La pregunta sobre si es un tipo de porno diferente o más bien posporno probablemente tenga sin cuidado a la directora. Aunque se arme de una narrativa totalmente enterada de las discusiones dadas dentro de ese marco teórico, la operación de Carri toma otro camino: el de no abandonar la palabra porno sino usarla a su favor, es decir, a favor de lo que la película es: un manifiesto de libertad y reivindicación del placer, de los sentidos y de los afectos: “El problema no es la representación de los cuerpos, el problema es cómo esos cuerpos se vuelven paisaje ante la cámara”, dice la voz en off en una frase que oficia como programa de Las hijas del fuego. La constancia, el exceso, la reiteración y saturación de las escenas de sexo muestran que la intención no es discutir con el porno mainstream ni apropiárselo para darle otra vuelta, sino simplemente mostrar lo que ya está ahí, lo que estuvo siempre dando vueltas como una plaga con un efecto expansivo cada vez más amplificado: un mundo de dos, cuatro o más mujeres y lo que hacen juntas en la intimidad. Un mundo en donde no entran los hombres, no por rabia ni para ganar algún tipo de discusión teórica, simplemente porque no son necesarios.

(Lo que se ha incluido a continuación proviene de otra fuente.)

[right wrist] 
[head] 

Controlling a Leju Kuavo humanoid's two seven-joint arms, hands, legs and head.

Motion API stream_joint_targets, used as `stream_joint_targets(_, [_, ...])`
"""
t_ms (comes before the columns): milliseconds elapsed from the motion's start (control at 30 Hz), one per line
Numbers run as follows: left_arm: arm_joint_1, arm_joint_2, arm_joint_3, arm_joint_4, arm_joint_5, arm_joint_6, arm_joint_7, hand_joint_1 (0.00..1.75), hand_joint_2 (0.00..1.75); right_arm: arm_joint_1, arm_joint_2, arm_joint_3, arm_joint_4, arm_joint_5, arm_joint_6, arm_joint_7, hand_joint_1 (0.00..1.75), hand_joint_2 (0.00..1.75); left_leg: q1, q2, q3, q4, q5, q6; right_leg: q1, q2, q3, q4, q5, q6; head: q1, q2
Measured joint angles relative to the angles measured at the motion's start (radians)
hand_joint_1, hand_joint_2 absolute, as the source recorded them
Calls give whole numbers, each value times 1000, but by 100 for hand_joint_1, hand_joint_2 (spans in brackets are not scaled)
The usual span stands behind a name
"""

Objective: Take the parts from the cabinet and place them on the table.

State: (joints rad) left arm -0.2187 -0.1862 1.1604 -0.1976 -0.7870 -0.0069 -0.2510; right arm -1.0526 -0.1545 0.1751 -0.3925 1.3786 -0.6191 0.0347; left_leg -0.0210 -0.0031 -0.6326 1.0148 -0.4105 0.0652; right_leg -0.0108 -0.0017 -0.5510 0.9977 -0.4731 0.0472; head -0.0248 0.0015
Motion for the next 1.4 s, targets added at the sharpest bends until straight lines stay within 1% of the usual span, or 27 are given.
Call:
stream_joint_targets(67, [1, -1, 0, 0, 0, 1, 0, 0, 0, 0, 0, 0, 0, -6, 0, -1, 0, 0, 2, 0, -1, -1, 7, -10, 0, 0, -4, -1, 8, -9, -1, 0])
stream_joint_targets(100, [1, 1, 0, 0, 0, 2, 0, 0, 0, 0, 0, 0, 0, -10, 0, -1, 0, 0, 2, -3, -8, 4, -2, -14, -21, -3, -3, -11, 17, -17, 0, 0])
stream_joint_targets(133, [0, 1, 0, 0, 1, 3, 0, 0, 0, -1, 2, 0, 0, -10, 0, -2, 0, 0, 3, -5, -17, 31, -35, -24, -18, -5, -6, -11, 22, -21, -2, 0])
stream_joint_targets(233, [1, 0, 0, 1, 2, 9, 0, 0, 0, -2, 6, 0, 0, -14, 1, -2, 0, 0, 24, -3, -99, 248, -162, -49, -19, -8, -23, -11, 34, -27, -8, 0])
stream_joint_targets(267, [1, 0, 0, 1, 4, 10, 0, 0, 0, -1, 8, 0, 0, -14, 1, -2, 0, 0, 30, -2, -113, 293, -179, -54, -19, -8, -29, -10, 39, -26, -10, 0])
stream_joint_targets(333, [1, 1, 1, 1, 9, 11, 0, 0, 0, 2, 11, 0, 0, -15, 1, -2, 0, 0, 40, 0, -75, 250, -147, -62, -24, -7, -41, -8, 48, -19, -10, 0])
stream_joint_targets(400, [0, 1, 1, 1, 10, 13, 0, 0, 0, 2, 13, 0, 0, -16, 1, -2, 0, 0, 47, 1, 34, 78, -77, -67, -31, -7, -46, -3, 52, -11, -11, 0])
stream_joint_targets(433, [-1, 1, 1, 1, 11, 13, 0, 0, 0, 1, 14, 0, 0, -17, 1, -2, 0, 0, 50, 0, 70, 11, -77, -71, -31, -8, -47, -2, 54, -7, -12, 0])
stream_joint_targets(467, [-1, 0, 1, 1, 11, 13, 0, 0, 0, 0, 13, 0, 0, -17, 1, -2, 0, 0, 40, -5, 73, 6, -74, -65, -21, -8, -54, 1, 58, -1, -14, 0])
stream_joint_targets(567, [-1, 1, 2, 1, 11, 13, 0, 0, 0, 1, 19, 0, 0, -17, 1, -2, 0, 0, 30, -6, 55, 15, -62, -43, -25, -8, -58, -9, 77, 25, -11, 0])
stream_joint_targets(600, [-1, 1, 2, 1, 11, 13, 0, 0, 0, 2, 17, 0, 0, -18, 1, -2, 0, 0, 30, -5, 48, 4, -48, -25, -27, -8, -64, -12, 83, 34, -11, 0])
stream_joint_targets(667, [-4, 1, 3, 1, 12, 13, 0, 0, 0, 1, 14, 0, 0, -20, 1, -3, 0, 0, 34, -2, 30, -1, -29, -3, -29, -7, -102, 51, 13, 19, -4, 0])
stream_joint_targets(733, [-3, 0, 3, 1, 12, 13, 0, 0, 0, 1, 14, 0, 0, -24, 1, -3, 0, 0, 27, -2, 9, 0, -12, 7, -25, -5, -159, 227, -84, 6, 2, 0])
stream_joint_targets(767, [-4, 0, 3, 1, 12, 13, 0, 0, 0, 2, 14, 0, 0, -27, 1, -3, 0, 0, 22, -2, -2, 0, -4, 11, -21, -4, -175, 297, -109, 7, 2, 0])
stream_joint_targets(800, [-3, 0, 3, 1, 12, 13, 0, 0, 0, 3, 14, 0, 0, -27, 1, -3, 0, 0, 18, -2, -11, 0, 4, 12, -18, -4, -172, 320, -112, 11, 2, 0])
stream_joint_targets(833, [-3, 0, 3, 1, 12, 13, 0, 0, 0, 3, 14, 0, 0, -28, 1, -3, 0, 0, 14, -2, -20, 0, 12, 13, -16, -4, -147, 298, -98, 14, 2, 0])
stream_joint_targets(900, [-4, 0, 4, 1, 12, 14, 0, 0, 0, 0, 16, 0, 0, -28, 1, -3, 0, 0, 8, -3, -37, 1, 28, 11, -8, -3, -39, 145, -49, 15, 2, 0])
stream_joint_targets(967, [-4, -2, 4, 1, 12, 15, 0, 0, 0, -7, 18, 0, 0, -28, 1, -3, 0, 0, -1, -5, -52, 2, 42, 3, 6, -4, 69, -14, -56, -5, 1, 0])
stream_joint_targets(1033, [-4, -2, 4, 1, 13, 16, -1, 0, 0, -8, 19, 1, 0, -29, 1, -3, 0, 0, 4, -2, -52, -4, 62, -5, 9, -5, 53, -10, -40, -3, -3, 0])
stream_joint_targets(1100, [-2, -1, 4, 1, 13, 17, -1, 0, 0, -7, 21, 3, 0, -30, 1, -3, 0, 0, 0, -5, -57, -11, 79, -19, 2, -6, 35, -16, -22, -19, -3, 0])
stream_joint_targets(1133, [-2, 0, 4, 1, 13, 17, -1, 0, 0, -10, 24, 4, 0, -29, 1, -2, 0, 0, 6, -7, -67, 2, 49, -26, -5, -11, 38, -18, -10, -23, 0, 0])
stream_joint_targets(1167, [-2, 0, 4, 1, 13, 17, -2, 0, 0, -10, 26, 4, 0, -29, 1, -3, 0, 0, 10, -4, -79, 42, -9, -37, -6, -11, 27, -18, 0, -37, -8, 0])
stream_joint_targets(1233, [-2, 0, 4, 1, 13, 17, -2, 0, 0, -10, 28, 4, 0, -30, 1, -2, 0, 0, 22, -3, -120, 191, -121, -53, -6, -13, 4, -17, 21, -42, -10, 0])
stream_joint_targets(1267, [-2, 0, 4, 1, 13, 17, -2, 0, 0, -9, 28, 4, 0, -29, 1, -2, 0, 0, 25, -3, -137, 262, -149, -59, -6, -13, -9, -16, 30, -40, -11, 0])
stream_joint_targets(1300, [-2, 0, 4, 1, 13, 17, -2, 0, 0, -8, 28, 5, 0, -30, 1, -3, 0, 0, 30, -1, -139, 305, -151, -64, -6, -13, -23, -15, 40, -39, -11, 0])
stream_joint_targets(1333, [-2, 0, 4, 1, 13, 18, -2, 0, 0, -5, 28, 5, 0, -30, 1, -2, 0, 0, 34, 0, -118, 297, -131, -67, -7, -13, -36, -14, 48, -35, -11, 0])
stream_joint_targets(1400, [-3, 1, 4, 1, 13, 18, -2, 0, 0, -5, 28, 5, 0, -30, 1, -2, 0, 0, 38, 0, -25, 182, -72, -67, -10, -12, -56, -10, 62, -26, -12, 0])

Y sin embargo, no se trata solamente de porno, que tiene una narrativa plana y sin profundidad. En Las hijas del fuego hay una narrativa de transformación de esas mujeres a través de los vínculos que arman entre ellas. En este sentido, más que tomar referencias del mundo del cine, parece inspirarse en un Borrador para un diccionario de las amantes de Monique Wittig y Sande Zeig. Un mundo mitológico y a la vez cercano habitado por mujeres: madres, hijas, amigas, amantes, amazonas. Escriben Wittig y Zeig en la entrada de Comunidad: “Sitio, lugar, espacio compartido por varias amantes que han decidido compartir sus sueños, sus lechos, sus iniciativas, sus formas de vida, sus actividades, su alimentación, sus descubrimientos, sus amores. Las comunidades han multiplicado y desarrollado la fuerza y la energía de cada amante. La vieja expresión “vivir o morir” ha sido sustituida en las comunidades por “vivir ante todo”. Se iniciaron con la edad de gloria y actualmente tienden a sustituir a toda otra forma de vida”. Dice la voz en off de la película que el modo de vida de las hijas del fuego se trata “…de una fundación de algo nuevo. Un pueblo por contagio y no por herencia”. Carri intenta encontrar nuevos modos de representar los territorios del amor como lo hicieron Wittig y Zeig.
La sororidad, la hermandad entre mujeres que marca la frontera entre el mundo de adentro y el mundo de afuera, en general hostil, es el largo acorde de Las hijas del fuego que se toca en un tono más alto en dos escenas puntuales, primero, cuando la pareja entra al bar del pueblo besándose y demostrándose amor sin tapujos y un tipo rancio se levanta de su silla para insultarlas con las palabras típicas de un macho rústico: tortilleras, lesbianas. Y, segundo, cuando van en grupo a rescatar a una amiga maltratada por su pareja. En la primera escena, entre tres le dan su merecido al acosador con piñas y patadas precisas. En la segunda lo obligan a tomarse un tren a ninguna parte con un poco de plata que le juntaron.
La película se inserta al mismo tiempo en varios debates sobre modos de construir convivencia que las identidades disidentes tienen a bien discutir o experimentar. Si el amor romántico, ese caballo de Troya que se filtra con la monogamia, es posesividad, encierro y un clima agobiante de pactos irreversibles, los intentos de explorar por el lado del poliamor parecen ser una respuesta que se presenta como eficaz para combatir la resaca de la exclusividad, aunque en la película no se tematizan sus lados difíciles, emocionalmente costosos y problemáticos.
Esta travesía por las rutas del fin del mundo que propone la película de Carri, es el viaje de cada una por los confines de la propia vida, que se hace sin esperanza y sin desesperación; y que se intenta continuar con un poco de ternura colectiva para construir, se tome la ruta que se tome, un lugar más reparado.